0.7

12.4K 872 1.5K
                                    

kenma, beyaz çarşaflı yatağın otururken kamerada son kez kendini kontrol etti. beyaz gömleğinin sadece ortasındaki düğmesi kapalıydı ve süt beyazı teni gözler önündeydi. saçlarını eliyle düzeltti, beyaz diz çoraplarını daha çok çekiştirdi ve dizlerinin üzerindeki yerini sağlamlaştırdı. ardından yanındaki pembe kedi kulaklarına ulaşarak onu yavaşça kafasına yerleştirdi ve kamerada kendine birkaç bakış attı.

olması gerektiği gibi, saf ve masum seksiliği ile yine kameranın karşısındaydı.

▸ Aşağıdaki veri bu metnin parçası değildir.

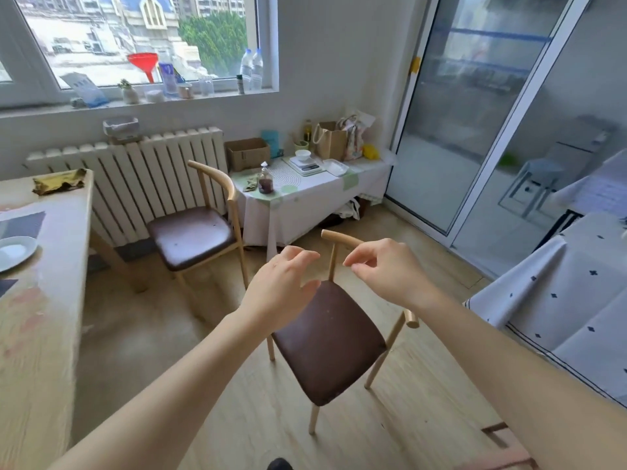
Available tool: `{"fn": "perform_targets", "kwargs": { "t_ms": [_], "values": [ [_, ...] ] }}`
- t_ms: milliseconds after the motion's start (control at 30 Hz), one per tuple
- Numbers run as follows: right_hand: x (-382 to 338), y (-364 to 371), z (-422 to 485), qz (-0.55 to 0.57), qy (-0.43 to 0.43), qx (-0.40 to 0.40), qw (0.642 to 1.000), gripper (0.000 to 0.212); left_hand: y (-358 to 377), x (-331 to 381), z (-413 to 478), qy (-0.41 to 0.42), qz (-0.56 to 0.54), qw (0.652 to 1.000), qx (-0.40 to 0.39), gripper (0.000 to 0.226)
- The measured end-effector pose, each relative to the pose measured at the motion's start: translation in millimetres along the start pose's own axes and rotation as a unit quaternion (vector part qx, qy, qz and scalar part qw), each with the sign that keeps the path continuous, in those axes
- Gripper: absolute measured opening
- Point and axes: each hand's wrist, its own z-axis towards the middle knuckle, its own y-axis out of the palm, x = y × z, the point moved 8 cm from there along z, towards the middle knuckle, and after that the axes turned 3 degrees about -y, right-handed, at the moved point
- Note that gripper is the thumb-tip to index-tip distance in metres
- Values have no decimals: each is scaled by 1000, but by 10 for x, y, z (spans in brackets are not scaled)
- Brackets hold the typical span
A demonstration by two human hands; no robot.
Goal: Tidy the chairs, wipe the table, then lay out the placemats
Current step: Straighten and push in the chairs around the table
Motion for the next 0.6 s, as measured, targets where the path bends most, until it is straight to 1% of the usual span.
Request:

son olarak pembe dudak parlatıcısını dudağına yavaşça sürerken, dizlerinin üzlerinde doğrulmuştu. dudaklarını pembe bir şekilde parlattığından emin olduktan sonra, laptopuna doğru dizlerinin üzerinde eğildi ve yayını açtı.

yayın saniyeler içinde açıldığında, çoktan bin kişiden fazlası onu izlemeye gelmişti bile.

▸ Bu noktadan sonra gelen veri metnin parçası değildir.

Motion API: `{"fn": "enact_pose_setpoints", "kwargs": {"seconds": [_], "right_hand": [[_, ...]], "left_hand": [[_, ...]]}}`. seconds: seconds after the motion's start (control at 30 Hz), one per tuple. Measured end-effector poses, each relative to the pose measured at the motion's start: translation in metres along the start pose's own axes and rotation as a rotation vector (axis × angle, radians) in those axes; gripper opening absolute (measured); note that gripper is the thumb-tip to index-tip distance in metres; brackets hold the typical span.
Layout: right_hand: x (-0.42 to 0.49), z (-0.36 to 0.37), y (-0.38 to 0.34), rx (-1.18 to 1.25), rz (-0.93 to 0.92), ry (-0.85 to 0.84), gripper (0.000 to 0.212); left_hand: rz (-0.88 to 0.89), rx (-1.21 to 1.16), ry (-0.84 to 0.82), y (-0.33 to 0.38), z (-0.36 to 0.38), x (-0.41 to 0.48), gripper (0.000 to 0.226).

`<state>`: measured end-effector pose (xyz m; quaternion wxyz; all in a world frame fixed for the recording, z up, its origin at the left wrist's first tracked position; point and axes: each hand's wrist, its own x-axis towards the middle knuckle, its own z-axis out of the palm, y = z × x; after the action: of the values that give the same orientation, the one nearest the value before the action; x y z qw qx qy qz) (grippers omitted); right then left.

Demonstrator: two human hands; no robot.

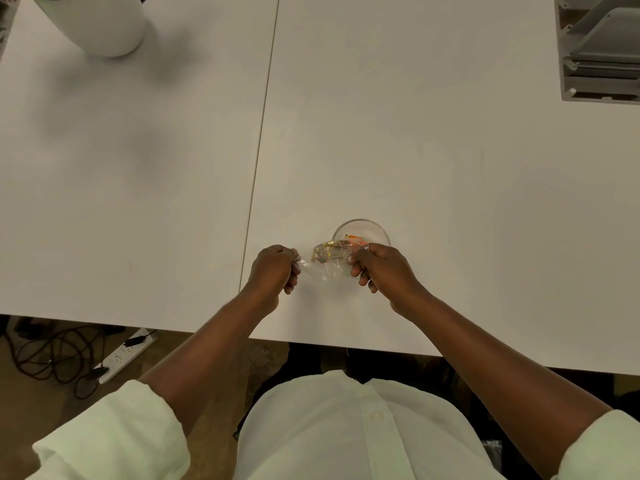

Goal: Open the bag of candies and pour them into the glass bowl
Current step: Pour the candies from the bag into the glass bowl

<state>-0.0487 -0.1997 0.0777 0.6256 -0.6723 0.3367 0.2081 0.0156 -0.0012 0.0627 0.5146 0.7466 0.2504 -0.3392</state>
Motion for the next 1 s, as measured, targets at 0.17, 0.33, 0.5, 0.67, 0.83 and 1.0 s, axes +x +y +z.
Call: {"fn": "enact_pose_setpoints", "kwargs": {"seconds": [0.17, 0.33, 0.5, 0.67, 0.83, 1.0], "right_hand": [[0.001, -0.002, 0.001, 0.017, 0.016, -0.011, 0.021], [0.004, -0.006, 0.001, 0.010, 0.024, 0.000, 0.023], [0.005, -0.008, 0.001, 0.012, 0.025, 0.005, 0.022], [0.005, -0.009, 0.001, 0.018, 0.025, -0.013, 0.024], [0.004, -0.009, 0.004, 0.076, 0.077, -0.064, 0.024], [0.006, -0.011, 0.009, 0.098, 0.102, -0.080, 0.025]], "left_hand": [[0.004, -0.003, 0.028, 0.002, 0.006, 0.000, 0.021], [0.021, 0.022, 0.029, 0.003, 0.008, 0.000, 0.019], [0.031, 0.039, 0.035, 0.005, 0.011, -0.002, 0.019], [0.044, 0.045, 0.076, 0.006, 0.011, -0.002, 0.019], [0.010, -0.006, 0.076, 0.006, 0.012, -0.001, 0.018], [0.036, 0.019, 0.070, 0.006, 0.012, 0.000, 0.019]]}}
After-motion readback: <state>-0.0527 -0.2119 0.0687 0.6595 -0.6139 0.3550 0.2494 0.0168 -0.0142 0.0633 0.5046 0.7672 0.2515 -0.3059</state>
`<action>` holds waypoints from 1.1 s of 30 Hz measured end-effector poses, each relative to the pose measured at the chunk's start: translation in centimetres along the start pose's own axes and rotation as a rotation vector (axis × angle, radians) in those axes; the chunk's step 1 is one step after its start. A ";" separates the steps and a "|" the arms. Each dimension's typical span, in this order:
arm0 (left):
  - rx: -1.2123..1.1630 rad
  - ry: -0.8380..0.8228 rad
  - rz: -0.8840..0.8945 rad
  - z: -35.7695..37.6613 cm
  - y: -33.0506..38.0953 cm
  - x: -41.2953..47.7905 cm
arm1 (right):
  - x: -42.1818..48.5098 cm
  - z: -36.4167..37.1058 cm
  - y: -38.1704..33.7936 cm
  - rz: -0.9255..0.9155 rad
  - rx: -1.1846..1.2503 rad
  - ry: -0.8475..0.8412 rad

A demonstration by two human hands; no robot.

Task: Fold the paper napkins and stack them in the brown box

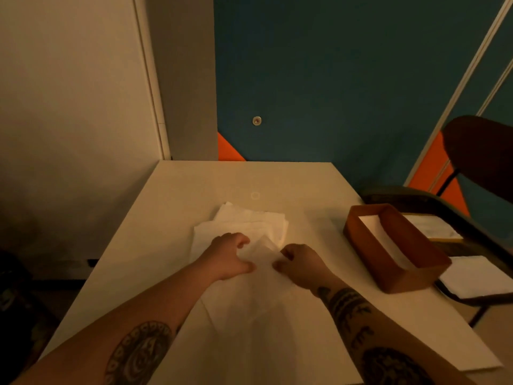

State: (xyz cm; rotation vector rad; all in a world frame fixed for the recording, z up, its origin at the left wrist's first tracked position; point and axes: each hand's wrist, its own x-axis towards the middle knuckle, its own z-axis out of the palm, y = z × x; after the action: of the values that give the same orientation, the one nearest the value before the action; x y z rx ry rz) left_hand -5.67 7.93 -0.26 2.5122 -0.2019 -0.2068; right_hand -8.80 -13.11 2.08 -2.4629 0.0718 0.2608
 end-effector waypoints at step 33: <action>-1.080 0.437 -0.242 0.7 4.7 6.4 | 9.1 -1.9 -2.5 -0.171 0.722 0.039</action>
State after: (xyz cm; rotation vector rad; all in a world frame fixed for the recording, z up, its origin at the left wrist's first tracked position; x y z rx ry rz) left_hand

her zamanki gibi, dilini dişlerinin arasına alarak eğildiği laptopunun önünden doğruldu ve hâlâ dizlerinin üzerindeyken yavaşça elini beyaz gömleğinin kapalı olan düğmesine doğru yavaşça tenine değdirerek sürttü.

yorumlar adeta çıldırıyordu, bir an önce o üzerindekini çıkarıp atmasını istiyordular.

kıkırdadı ve küçük parmakları yardımıyla düğmesini açarken, bacaklarını yana doğru açarak geriye uzattı ve üzerindekini çıkarıp attı.

artık bembeyaz teni, pembe göğüs uçları, küçük penisi ve dahası kamerada izleyenlerin gözlerini şenlendiriyordu.

yavaşça parmaklarını dudağına doğru götürdü, onları emerken bir elini göğüs ucuna atmış ve oynamakla meşguldü.

pembe ve küçük dudaklarındaki parmaklarını, ıslak bir şekilde boynuna doğru sürttü ve ardından kasıklarına kadar devam etti.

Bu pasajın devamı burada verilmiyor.